我是个一无所长的乡下女孩,唯一的“优势”是会哭,从小就被誉为“哭神”。
“会哭的孩子有糖吃”,小时候,哭的确让我偿到了不少甜头,但随着年龄的增长,它却让我吃尽苦头。父母嫌我爱哭没出息,初中毕业就让我辍学打工了。而雇主们嫌我爱哭麻烦,总将我扫地出门。
第五次被辞退后,我来到一个无人的天桥上山洪爆发般痛哭起来。“小妹,你这么会哭,说不定可以帮我。”一个清瘦的年轻人打断我的哭声,“我原本是来跳江的,听到你的哭声又有了求生的念头。”原来,他叫小胡,在一家公司辛苦做了一年销售却收不回货款,老板叫他明天就走人。

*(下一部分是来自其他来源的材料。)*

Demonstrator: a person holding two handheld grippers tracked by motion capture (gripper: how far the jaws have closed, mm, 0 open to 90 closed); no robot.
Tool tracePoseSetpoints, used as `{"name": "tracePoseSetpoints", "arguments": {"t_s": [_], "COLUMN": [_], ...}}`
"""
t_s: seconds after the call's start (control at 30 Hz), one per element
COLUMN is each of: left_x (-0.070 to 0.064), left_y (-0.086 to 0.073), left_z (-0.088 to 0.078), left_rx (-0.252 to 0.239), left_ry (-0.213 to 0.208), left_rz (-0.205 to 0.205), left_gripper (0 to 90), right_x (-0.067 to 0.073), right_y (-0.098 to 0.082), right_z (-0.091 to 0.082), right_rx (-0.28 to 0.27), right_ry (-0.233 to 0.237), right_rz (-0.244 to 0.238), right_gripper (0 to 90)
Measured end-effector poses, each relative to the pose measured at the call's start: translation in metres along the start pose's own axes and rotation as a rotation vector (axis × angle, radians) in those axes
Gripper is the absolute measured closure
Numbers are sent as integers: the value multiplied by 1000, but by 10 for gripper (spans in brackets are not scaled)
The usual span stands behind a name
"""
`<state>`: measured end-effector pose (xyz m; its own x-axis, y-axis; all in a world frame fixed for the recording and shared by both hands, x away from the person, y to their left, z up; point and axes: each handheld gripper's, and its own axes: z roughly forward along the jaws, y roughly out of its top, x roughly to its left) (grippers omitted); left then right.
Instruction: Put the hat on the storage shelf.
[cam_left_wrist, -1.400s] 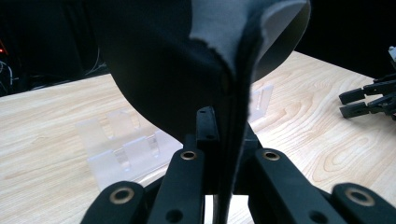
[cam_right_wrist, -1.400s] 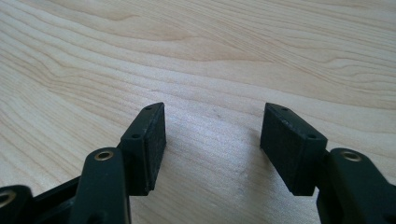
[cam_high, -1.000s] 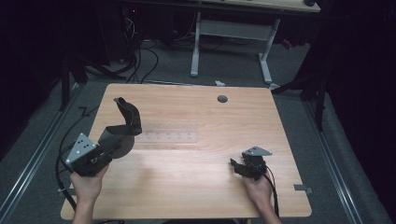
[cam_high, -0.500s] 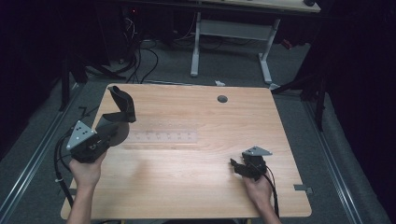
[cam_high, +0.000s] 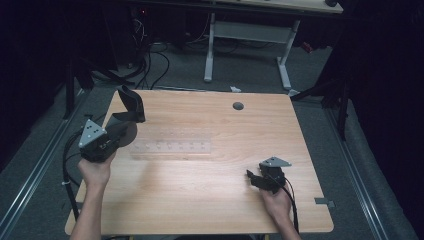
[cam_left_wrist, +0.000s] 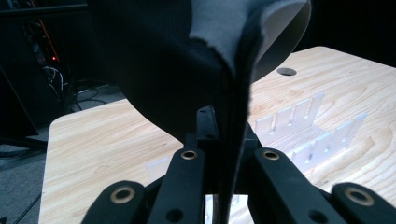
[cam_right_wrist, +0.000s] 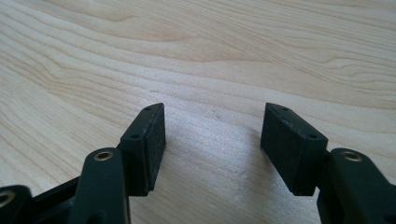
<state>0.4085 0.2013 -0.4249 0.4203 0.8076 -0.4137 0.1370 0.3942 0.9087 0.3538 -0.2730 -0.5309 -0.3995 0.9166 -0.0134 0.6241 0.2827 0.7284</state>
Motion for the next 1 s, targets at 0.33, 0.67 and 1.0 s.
{"name": "tracePoseSetpoints", "arguments": {"t_s": [0.33, 0.67, 1.0], "left_x": [9, 16, 17], "left_y": [-7, -14, -22], "left_z": [13, 23, 29], "left_rx": [13, 24, 36], "left_ry": [17, 41, 64], "left_rz": [3, 1, 16], "left_gripper": [864, 864, 864], "right_x": [0, 0, 0], "right_y": [0, 0, 0], "right_z": [0, 0, 0], "right_rx": [0, 0, 1], "right_ry": [-1, -1, -3], "right_rz": [-2, -3, -4], "right_gripper": [404, 404, 404]}}
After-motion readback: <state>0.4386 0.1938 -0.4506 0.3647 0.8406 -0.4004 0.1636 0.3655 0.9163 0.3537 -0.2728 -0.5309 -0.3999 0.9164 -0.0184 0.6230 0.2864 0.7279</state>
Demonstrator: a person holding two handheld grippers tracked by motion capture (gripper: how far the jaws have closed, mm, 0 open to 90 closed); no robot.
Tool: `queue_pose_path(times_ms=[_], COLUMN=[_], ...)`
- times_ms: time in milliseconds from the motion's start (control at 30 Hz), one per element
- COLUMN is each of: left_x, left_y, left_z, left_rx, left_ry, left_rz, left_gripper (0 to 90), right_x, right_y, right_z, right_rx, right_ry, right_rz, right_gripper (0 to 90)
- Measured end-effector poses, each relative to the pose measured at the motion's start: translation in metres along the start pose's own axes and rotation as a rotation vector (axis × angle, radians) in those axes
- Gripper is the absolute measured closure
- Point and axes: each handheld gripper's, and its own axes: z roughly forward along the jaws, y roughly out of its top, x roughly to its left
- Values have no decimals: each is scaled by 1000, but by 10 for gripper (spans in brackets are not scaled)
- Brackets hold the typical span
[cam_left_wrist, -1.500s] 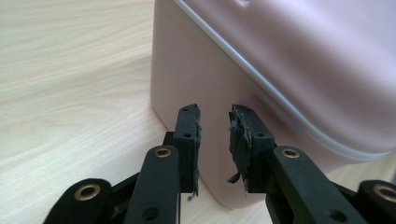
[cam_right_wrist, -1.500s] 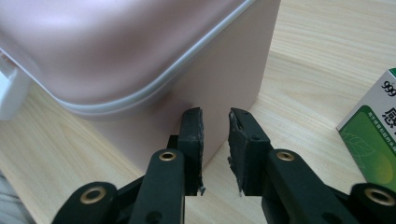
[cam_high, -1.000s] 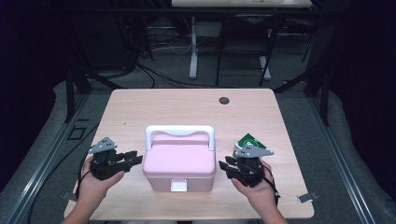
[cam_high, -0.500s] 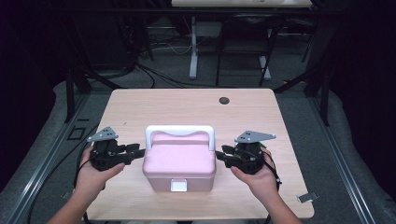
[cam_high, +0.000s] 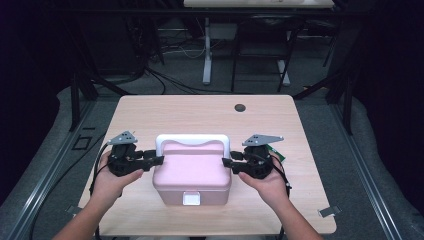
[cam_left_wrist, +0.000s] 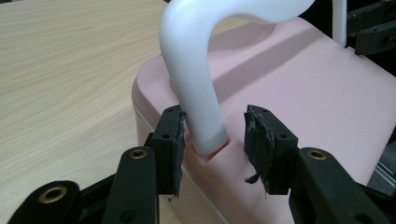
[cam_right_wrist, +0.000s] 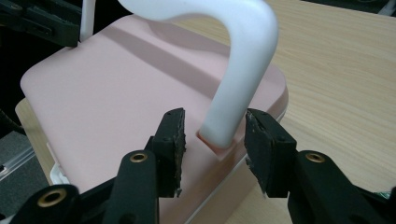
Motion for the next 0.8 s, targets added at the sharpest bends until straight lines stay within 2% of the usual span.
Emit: queue_pose_path(times_ms=[100, 200, 300, 467, 567, 600, 667, 767, 800], left_x=[1, 1, 1, -2, -5, -6, -6, -7, -7], left_y=[1, 2, 2, 2, 1, 0, 0, -1, -1], left_z=[1, 2, 2, 0, -3, -3, -4, -3, -2], left_rx=[-1, -3, 0, -5, -11, -13, -16, -21, -19], left_ry=[-4, -2, -3, 3, 10, 15, 21, 33, 34], left_rz=[-6, -10, 9, 34, 46, 48, 53, 59, 64], left_gripper=[584, 585, 583, 585, 596, 609, 649, 668, 668], right_x=[-4, -5, -3, -3, 0, 2, 3, 2, 1], right_y=[1, 2, 3, 2, 1, 1, -1, -2, -2], right_z=[3, 6, 7, 4, 1, 1, -1, -1, -1], right_rx=[-3, -9, -9, -18, -26, -30, -33, -37, -33], right_ry=[27, 37, 26, 44, 40, 27, 15, -10, 3], right_rz=[22, 15, 4, -7, -24, -32, -52, -58, -56], right_gripper=[584, 591, 593, 604, 625, 635, 686, 742, 743])
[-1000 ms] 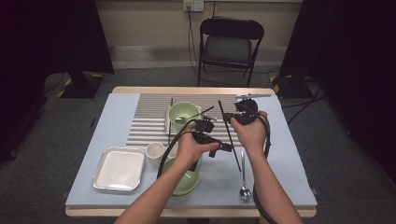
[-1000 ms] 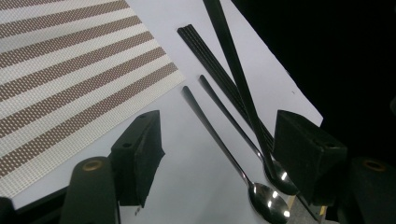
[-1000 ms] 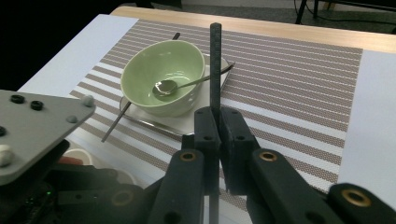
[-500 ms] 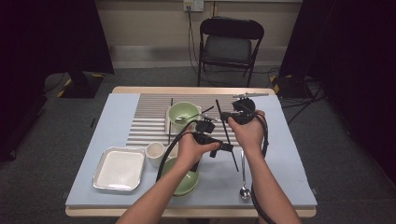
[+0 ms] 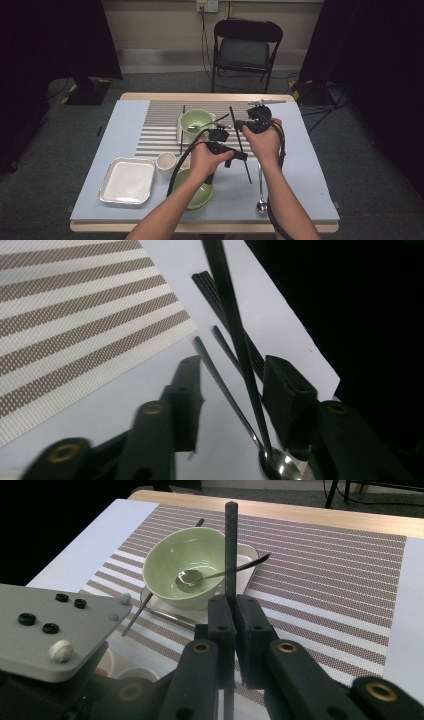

我决定帮他。第二天一早,我们就设法来到欠债公司老板的家门口,碰巧老板开门,说明来意之后,我抱住他的腿哭得惊天动地,肝肠欲断。没想到,当天下午,老板就付清了货款,我的眼泪帮助了小胡!
此后,我又结识了几个和我一样的辍学少年,我们组成“哭神团”,低价帮助弱势群体讨债。对于我们这些会哭会闹的半大孩子,债主们打不得骂不得,多半被烦得付款。
“哭神团”的名声在A市不胫而走,不少人慕名前来哭援我们,那些想哭而不敢哭、没地方哭或不好意思哭的男女老少趁机“千年哭一回”,有人甚至“千金买哭”。我们的讨债工作无往不胜,大家的精神面貌和身体状况也焕然一新,我成了A市市民公认的“哭神”。“难人哭吧哭吧不是罪!”我一高兴,幸福的眼泪就流了下来。